By default, Ray Serve starts a single HTTP server on the head node of the Ray cluster. You can configure this behavior using the http_options={"location": ...} flag in serve.start:

  • “HeadOnly”: start one HTTP server on the head node. Serve assumes the head node is the node you executed serve.start on. This is the default.

  • “EveryNode”: start one HTTP server per node.

  • “NoServer” or None: disable HTTP server.

Note

Using the “EveryNode” option, you can point a cloud load balancer to the instance group of Ray cluster to achieve high availability of Serve’s HTTP proxies.

Enabling CORS and other HTTP middlewares

Serve supports arbitrary Starlette middlewares and custom middlewares in Starlette format. The example below shows how to enable Cross-Origin Resource Sharing (CORS). You can follow the same pattern for other Starlette middlewares.

from starlette.middleware import Middleware
from starlette.middleware.cors import CORSMiddleware

client = serve.start(
    http_options={"middlewares": [
        Middleware(
            CORSMiddleware, allow_origins=["*"], allow_methods=["*"])
    ]})

ServeHandle: Calling Deployments from Python

Ray Serve enables you to query models both from HTTP and Python. This feature enables seamless model composition. You can get a ServeHandle corresponding to deployment, similar how you can reach a deployment through HTTP via a specific route. When you issue a request to a deployment through ServeHandle, the request is load balanced across available replicas in the same way an HTTP request is.

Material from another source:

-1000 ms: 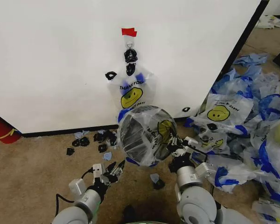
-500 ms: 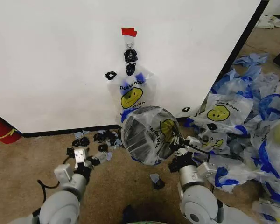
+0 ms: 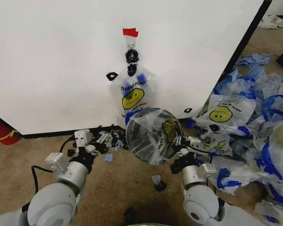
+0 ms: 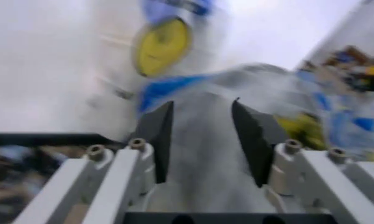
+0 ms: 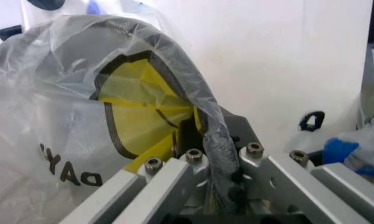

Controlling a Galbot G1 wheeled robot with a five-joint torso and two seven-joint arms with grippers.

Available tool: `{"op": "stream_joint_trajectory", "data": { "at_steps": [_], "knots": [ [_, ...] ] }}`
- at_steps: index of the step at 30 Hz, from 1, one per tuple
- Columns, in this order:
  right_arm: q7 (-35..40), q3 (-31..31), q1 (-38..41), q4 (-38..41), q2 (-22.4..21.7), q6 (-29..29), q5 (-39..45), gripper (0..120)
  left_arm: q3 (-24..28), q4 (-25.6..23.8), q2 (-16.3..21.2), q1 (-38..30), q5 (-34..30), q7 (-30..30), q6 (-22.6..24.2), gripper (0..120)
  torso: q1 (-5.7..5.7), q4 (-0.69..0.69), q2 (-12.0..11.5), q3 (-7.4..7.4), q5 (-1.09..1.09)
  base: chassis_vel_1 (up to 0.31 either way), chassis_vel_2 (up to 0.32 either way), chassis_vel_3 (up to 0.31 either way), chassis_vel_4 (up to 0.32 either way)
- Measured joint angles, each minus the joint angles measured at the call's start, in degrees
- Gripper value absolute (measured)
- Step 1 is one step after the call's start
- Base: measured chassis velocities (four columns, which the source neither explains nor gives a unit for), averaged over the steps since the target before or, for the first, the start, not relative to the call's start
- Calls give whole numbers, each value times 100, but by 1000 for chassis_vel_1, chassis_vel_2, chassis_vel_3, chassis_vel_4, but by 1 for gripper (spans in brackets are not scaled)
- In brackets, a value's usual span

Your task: Pick up the garbage bag from the wall and place it over the trash bin.

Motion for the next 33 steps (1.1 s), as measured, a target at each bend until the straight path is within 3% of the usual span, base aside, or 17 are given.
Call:
{"op": "stream_joint_trajectory", "data": {
  "at_steps": [10,15,22,33],
  "knots": [
    [-113,-238,234,-44,-63,-202,-269,0,718,-18,-11,-239,-681,442,-77,0,0,0,0,0,-1,0,0,0,0],
    [-340,-460,402,-96,-204,-224,-647,0,873,-7,-36,-431,-1190,497,-95,0,0,0,0,0,-1,0,0,0,0],
    [-553,-634,455,-141,-382,-286,-1193,0,938,39,-133,-561,-1438,448,-55,0,0,0,0,-1,1,0,0,0,0],
    [-703,-955,600,-280,-520,-362,-1887,0,1218,547,-640,-851,-2176,176,4,0,0,0,0,0,0,0,0,0,0]
  ]
}}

To call a Ray Serve deployment from python, use Deployment.get_handle to get a handle to the deployment, then use handle.remote to send requests to that deployment. These requests can pass ordinary args and kwargs that are passed directly to the method. This returns a Ray ObjectRef whose result can be waited for or retrieved using ray.wait or ray.get.

@serve.deployment
class Deployment:
    def method1(self, arg):
        return f"Method1: {arg}"

    def __call__(self, arg):
        return f"__call__: {arg}"

Deployment.deploy()

handle = Deployment.get_handle()
ray.get(handle.remote("hi")) # Defaults to calling the __call__ method.
ray.get(handle.method1.remote("hi")) # Call a different method.

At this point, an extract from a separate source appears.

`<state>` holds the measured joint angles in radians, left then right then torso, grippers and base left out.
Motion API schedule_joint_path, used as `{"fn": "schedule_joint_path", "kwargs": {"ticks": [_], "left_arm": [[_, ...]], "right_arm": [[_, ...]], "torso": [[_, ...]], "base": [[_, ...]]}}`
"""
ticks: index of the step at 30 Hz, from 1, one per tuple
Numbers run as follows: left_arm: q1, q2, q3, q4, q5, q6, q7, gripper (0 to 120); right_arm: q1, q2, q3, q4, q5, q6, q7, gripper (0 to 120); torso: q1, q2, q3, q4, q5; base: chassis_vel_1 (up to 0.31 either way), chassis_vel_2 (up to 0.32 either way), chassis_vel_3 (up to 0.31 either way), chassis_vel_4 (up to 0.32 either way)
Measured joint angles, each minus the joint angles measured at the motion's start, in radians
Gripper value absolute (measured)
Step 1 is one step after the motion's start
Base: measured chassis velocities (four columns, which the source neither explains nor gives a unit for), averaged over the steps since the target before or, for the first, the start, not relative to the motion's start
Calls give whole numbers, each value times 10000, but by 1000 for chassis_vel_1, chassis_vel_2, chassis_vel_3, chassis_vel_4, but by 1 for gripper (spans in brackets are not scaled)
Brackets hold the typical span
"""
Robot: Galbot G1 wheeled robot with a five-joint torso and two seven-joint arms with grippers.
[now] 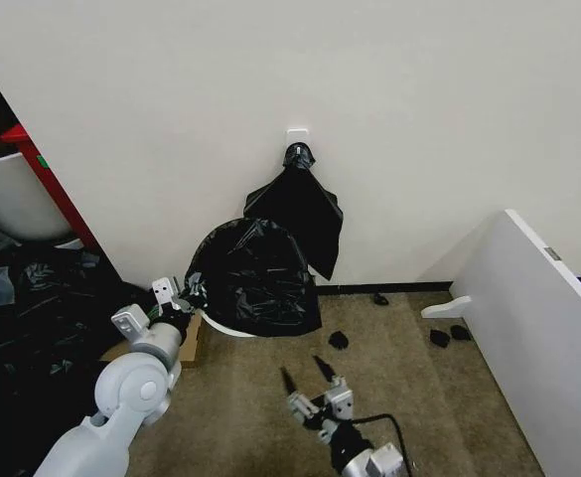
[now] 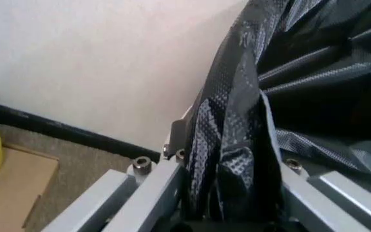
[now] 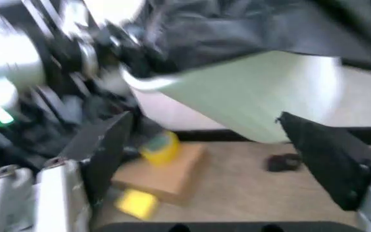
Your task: Place the garbage bag over the trash bin.
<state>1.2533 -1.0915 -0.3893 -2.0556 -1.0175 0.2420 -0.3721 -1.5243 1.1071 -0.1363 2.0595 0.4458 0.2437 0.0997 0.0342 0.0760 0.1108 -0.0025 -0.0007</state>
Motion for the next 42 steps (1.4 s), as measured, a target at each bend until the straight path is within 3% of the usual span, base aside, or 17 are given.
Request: {"fn": "schedule_joint_path", "kwargs": {"ticks": [4, 13, 29, 33, 42], "left_arm": [[51, -30, 31, -118, -35, 24, -5, 1], [61, 12, 67, -186, -157, 33, -11, 1], [-102, -213, 233, -20, -151, 56, -15, 1], [-67, -246, 230, 5, -131, 52, -7, 1], [-64, -243, 221, 14, -89, 51, -10, 1]], "right_arm": [[347, 294, 33, -425, 801, 579, -720, 99], [899, 671, 195, -662, 1638, 969, -1253, 98], [925, 375, 324, -409, 2254, 1030, -1503, 46], [806, 280, 312, -341, 2011, 1050, -1513, 26], [670, 213, 310, -370, 1573, 1049, -1426, 2]], "torso": [[0, 0, 0, -1, 2], [0, 0, 0, 0, 2], [0, -1, 0, -1, 1], [0, -3, 0, 0, 1], [0, -2, 0, -1, 1]], "base": [[0, 0, 0, 0], [0, 0, 0, 0], [0, 0, 0, 0], [0, 0, 0, 0], [0, 0, 0, 0]]}}
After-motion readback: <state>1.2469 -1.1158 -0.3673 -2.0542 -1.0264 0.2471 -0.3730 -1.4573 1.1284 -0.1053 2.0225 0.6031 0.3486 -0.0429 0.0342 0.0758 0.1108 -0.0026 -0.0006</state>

If you want to use the same deployment to serve both HTTP and ServeHandle traffic, the recommended best practice is to define an internal method that the HTTP handling logic will call:

@serve.deployment(route_prefix="/api")
class Deployment:
    def say_hello(self, name: str):
        return f"Hello {name}!"

    def __call__(self, request):
        return self.say_hello(request.query_params["name"])

Deployment.deploy()

Now we can invoke the same logic from both HTTP or Python:

print(requests.get("http://localhost:8000/api?name=Alice"))
# Hello Alice!

handle = Deployment.get_handle()
print(ray.get(handle.say_hello.remote("Alice")))
# Hello Alice!

Sync and Async Handles

Ray Serve offers two types of ServeHandle. You can use the Deployment.get_handle(..., sync=True|False) flag to toggle between them.

  • When you set sync=True (the default), a synchronous handle is returned. Calling handle.remote() should return a Ray ObjectRef.

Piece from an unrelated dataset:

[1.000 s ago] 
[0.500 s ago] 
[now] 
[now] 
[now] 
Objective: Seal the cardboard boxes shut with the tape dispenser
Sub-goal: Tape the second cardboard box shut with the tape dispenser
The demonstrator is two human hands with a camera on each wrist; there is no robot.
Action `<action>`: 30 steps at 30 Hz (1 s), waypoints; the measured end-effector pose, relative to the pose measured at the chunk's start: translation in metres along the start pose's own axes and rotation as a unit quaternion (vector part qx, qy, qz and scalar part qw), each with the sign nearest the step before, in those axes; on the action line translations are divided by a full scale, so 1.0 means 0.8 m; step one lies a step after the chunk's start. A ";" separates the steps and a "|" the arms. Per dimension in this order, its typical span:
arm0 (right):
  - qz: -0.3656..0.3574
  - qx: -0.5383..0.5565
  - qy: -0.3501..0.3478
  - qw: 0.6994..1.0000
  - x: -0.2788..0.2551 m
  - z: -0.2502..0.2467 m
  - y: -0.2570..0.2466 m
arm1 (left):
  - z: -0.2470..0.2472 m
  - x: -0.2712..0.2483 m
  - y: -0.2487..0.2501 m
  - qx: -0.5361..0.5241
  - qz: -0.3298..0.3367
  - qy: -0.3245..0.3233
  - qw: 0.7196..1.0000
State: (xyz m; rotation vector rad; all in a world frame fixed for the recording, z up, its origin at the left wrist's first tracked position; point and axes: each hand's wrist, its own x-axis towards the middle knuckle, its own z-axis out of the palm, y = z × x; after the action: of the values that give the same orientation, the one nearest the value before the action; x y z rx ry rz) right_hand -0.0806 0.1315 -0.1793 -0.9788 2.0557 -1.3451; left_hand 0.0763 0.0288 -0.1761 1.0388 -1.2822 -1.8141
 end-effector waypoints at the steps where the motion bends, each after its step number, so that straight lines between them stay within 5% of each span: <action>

  • When you set sync=False, an asyncio based handle is returned. You need to Call it with await handle.remote() to return a Ray ObjectRef. To use await, you have to run Deployment.get_handle and handle.remote in Python asyncio event loop.

The async handle has performance advantage because it uses asyncio directly; as compared to the sync handle, which talks to an asyncio event loop in a thread. To learn more about the reasoning behind these, checkout our architecture documentation.

Integrating with existing web servers

Ray Serve comes with its own HTTP server out of the box, but if you have an existing web application, you can still plug in Ray Serve to scale up your compute using the ServeHandle. For a tutorial with sample code, see Integration with Existing Web Servers.